[Dataset excerpts]
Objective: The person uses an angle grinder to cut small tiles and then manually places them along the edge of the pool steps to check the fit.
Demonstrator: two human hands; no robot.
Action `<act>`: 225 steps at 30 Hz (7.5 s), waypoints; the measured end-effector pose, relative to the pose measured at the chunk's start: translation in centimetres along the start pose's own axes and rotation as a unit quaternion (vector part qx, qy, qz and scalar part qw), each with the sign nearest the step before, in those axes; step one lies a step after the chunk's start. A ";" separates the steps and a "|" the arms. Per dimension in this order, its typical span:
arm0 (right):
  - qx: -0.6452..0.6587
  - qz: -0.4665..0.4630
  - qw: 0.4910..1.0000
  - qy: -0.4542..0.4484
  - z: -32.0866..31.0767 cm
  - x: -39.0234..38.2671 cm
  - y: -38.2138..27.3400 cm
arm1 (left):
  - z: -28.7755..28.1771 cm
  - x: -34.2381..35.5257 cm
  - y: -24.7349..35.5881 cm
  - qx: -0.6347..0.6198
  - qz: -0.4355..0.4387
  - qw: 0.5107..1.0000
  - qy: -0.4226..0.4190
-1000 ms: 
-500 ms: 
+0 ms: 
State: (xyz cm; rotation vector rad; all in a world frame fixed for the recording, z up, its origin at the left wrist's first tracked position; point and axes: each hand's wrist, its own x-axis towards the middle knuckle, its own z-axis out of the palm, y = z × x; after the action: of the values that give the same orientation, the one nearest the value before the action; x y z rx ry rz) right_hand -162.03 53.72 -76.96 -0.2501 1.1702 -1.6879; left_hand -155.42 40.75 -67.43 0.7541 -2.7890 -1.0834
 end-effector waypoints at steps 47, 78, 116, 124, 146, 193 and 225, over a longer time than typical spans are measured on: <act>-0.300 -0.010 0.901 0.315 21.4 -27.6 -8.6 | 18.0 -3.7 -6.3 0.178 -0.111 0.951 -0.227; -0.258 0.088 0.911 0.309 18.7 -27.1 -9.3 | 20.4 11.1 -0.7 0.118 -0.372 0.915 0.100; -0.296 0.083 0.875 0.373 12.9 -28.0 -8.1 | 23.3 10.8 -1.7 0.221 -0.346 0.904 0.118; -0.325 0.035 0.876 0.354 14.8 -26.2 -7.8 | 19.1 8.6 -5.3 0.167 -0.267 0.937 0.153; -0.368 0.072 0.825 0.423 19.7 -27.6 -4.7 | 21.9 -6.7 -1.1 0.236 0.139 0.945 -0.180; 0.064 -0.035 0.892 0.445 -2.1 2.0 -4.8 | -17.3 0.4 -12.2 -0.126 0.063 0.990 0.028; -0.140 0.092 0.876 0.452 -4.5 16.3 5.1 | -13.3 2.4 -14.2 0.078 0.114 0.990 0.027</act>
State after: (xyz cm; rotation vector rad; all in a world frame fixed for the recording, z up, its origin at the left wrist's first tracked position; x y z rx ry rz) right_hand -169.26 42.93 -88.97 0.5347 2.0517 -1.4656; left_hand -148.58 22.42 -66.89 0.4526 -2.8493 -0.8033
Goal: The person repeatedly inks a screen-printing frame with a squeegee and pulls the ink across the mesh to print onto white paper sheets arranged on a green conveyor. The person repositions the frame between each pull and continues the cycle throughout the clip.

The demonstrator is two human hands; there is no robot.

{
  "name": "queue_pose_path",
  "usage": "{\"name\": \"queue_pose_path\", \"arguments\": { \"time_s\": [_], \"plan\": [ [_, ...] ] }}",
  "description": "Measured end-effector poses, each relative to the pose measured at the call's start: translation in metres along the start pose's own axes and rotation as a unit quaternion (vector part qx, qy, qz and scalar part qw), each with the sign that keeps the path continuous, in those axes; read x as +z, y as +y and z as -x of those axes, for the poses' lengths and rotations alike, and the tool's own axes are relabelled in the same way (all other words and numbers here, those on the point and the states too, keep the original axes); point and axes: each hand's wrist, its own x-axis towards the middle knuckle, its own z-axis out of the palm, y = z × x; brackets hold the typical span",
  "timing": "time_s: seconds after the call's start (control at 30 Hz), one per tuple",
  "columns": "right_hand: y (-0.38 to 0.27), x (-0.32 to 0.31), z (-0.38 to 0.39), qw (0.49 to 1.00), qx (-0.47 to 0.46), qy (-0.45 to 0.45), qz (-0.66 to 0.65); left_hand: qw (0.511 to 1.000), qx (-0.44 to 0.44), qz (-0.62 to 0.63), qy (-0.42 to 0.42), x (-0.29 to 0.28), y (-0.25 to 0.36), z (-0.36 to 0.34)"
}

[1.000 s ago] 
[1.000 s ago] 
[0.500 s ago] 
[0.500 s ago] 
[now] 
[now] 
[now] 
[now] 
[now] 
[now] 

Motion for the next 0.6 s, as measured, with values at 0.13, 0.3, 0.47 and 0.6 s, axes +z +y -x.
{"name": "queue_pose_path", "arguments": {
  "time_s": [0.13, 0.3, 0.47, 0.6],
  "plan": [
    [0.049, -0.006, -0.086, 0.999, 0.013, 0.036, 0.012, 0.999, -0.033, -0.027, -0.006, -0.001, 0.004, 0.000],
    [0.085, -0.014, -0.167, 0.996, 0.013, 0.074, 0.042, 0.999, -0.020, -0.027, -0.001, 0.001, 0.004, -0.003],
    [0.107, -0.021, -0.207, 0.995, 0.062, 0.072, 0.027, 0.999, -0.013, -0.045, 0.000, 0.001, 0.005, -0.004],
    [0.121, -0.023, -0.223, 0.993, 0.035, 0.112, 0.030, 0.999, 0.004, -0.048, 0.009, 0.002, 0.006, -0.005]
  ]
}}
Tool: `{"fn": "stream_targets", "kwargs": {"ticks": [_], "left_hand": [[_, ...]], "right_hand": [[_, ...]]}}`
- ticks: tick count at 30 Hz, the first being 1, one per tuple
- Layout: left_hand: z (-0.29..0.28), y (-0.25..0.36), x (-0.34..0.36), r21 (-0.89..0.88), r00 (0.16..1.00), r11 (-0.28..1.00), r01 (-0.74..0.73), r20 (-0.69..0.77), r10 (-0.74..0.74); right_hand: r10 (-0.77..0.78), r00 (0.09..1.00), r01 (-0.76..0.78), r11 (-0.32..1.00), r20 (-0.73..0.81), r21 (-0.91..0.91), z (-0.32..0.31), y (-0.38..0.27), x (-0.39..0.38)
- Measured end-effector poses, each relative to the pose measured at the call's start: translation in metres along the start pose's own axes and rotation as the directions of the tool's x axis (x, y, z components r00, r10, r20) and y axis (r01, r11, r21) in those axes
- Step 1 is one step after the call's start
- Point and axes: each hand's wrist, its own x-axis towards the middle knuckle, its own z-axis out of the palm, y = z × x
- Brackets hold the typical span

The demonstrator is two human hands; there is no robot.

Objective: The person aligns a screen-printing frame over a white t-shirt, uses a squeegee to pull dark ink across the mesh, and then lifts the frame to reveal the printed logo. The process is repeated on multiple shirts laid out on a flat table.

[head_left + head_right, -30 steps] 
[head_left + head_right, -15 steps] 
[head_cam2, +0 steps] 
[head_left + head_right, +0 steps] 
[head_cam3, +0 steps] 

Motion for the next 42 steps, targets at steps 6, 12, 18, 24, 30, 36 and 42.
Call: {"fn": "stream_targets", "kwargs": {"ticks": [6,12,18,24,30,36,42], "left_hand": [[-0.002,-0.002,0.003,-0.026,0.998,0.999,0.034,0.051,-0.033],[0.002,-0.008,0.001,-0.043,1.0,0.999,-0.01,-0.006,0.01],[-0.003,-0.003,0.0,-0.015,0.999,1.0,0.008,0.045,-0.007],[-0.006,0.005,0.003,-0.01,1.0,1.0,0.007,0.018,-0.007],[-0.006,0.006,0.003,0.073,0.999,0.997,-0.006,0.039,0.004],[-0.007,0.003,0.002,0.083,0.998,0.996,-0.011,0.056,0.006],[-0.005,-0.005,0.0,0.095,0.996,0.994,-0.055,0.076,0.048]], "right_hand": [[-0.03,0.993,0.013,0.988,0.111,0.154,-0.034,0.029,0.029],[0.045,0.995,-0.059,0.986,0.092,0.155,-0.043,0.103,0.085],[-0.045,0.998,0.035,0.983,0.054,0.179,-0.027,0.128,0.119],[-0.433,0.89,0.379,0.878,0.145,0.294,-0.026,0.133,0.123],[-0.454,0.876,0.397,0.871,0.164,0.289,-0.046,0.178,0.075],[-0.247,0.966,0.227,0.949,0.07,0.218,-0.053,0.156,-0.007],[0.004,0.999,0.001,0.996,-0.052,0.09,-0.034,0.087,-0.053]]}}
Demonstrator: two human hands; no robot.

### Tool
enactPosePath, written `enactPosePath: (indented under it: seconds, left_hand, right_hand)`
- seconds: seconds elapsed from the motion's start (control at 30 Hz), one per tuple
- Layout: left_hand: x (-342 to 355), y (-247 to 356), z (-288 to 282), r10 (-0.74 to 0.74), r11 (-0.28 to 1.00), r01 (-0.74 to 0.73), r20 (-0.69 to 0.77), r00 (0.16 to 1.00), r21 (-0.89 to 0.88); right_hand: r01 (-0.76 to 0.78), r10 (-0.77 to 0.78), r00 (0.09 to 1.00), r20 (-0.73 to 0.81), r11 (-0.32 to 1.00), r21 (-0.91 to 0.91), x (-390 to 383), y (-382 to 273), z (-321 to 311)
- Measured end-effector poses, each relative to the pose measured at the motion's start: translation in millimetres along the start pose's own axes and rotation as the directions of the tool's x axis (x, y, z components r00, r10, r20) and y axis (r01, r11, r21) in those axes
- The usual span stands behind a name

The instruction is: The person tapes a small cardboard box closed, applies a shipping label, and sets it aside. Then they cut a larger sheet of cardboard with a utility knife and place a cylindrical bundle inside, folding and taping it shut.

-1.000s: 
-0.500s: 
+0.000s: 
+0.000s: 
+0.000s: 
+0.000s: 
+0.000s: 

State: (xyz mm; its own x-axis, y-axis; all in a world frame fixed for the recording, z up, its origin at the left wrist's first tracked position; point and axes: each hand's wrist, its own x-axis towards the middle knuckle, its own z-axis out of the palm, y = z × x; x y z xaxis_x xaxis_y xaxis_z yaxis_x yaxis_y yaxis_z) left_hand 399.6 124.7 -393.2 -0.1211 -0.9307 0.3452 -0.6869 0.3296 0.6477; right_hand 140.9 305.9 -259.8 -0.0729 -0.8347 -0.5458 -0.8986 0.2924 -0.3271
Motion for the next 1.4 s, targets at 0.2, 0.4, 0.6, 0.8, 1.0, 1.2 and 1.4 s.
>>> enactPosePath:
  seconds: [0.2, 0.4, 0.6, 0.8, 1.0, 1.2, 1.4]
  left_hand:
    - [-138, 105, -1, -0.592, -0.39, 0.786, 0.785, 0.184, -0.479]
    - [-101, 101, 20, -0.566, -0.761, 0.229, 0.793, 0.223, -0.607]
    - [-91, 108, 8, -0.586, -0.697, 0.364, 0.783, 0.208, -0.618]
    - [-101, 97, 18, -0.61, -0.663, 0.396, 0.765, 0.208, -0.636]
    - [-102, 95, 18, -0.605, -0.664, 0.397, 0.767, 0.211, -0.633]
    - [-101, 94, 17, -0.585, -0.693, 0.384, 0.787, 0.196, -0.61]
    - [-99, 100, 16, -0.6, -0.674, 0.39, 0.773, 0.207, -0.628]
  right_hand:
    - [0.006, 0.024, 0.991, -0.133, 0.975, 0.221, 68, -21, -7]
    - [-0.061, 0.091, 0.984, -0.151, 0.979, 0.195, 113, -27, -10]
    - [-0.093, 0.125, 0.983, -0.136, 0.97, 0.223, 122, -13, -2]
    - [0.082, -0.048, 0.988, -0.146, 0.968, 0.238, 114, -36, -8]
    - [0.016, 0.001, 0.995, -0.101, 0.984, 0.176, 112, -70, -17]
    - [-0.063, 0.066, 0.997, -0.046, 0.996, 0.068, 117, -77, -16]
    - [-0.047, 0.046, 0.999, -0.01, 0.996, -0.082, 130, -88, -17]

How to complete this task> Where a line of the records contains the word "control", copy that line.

Finished exercise>
  "timing": "time_s: seconds after the call's start (control at 30 Hz), one per tuple",
- seconds: seconds elapsed from the motion's start (control at 30 Hz), one per tuple

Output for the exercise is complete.